🤖 AI Summary
To address the low efficiency, subjectivity, and unidimensionality of traditional classroom evaluation, this study proposes a closed-loop intelligent assessment model based on multimodal data. Methodologically, it integrates computer vision (for teacher–student behavioral analysis), automatic speech recognition (for linguistic interaction extraction), and large language models (for semantic understanding and comment generation), establishing a comprehensive, process-oriented evaluation framework covering both instructional competence and pedagogical effectiveness—and automatically generating evaluation reports and actionable improvement suggestions. Its key contribution lies in the first deep coupling of multimodal perception with large-model-based semantic reasoning, enabling a closed “data acquisition → intelligent analysis → feedback-driven optimization” loop. Experimental results demonstrate significant improvements in evaluation objectivity, timeliness, and multidimensionality. The approach provides a reusable technical pathway and practical paradigm for digital quality assurance in education.
📝 Abstract
The promotion of the national education digitalization strategy has facilitated the development of teaching quality evaluation towards all-round, process-oriented, precise, and intelligent directions, inspiring explorations into new methods and technologies for educational quality assurance.

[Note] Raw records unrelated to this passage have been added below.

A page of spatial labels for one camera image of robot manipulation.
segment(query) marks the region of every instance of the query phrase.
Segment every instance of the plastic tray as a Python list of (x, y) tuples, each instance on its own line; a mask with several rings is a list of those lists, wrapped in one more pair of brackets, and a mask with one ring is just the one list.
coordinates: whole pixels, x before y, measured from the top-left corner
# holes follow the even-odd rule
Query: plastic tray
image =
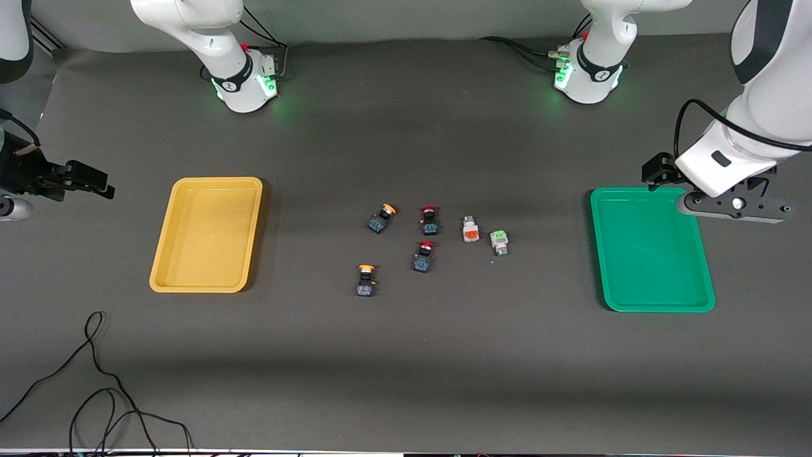
[(697, 218), (676, 209), (682, 189), (602, 187), (592, 218), (603, 297), (616, 311), (707, 312), (715, 304)]
[(183, 178), (172, 187), (149, 286), (156, 292), (239, 292), (248, 280), (262, 182)]

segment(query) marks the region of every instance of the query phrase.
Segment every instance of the green tray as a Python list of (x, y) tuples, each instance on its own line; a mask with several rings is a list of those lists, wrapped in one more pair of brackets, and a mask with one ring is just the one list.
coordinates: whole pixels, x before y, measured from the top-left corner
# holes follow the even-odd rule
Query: green tray
[(708, 312), (716, 298), (697, 218), (677, 188), (602, 187), (592, 219), (603, 297), (615, 311)]

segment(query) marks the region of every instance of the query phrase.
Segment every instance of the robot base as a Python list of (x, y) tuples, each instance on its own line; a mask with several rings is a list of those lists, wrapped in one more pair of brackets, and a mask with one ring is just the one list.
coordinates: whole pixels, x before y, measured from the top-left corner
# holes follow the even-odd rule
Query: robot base
[(217, 96), (226, 103), (232, 111), (249, 113), (262, 108), (265, 103), (276, 97), (276, 67), (274, 56), (264, 55), (258, 50), (246, 51), (252, 60), (251, 76), (242, 84), (237, 92), (227, 92), (214, 84)]
[[(559, 52), (568, 52), (571, 56), (576, 54), (578, 47), (584, 40), (577, 38), (566, 45), (558, 48)], [(556, 73), (553, 87), (567, 94), (574, 102), (591, 105), (601, 102), (609, 95), (609, 92), (617, 87), (618, 77), (623, 67), (619, 68), (614, 75), (610, 75), (605, 81), (592, 81), (590, 74), (581, 68), (577, 59), (571, 59), (567, 65)]]

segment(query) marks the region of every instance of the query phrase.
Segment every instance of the wire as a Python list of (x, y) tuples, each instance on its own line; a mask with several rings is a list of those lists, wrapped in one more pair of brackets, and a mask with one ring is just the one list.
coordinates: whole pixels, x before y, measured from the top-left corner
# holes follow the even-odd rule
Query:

Classroom teaching evaluation methods dominated by teaching supervision and student teaching evaluation suffer from issues such as low efficiency, strong subjectivity, and limited evaluation dimensions. How to further advance intelligent and objective evaluation remains a topic to be explored. This paper, based on image recognition technology, speech recognition technology, and AI large language models, develops a comprehensive evaluation system that automatically generates evaluation reports and optimization suggestions from two dimensions: teacher teaching ability and classroom teaching effectiveness. This study establishes a closed-loop classroom evaluation model that comprehensively evaluates student and teaching conditions based on multi-dimensional data throughout the classroom teaching process, and further analyzes the data to guide teaching improvement. It meets the requirements of all-round and process-oriented classroom evaluation in the era of digital education, effectively solves the main problems of manual evaluation methods, and provides data collection and analysis methods as well as technologies for relevant research on educational teaching evaluation.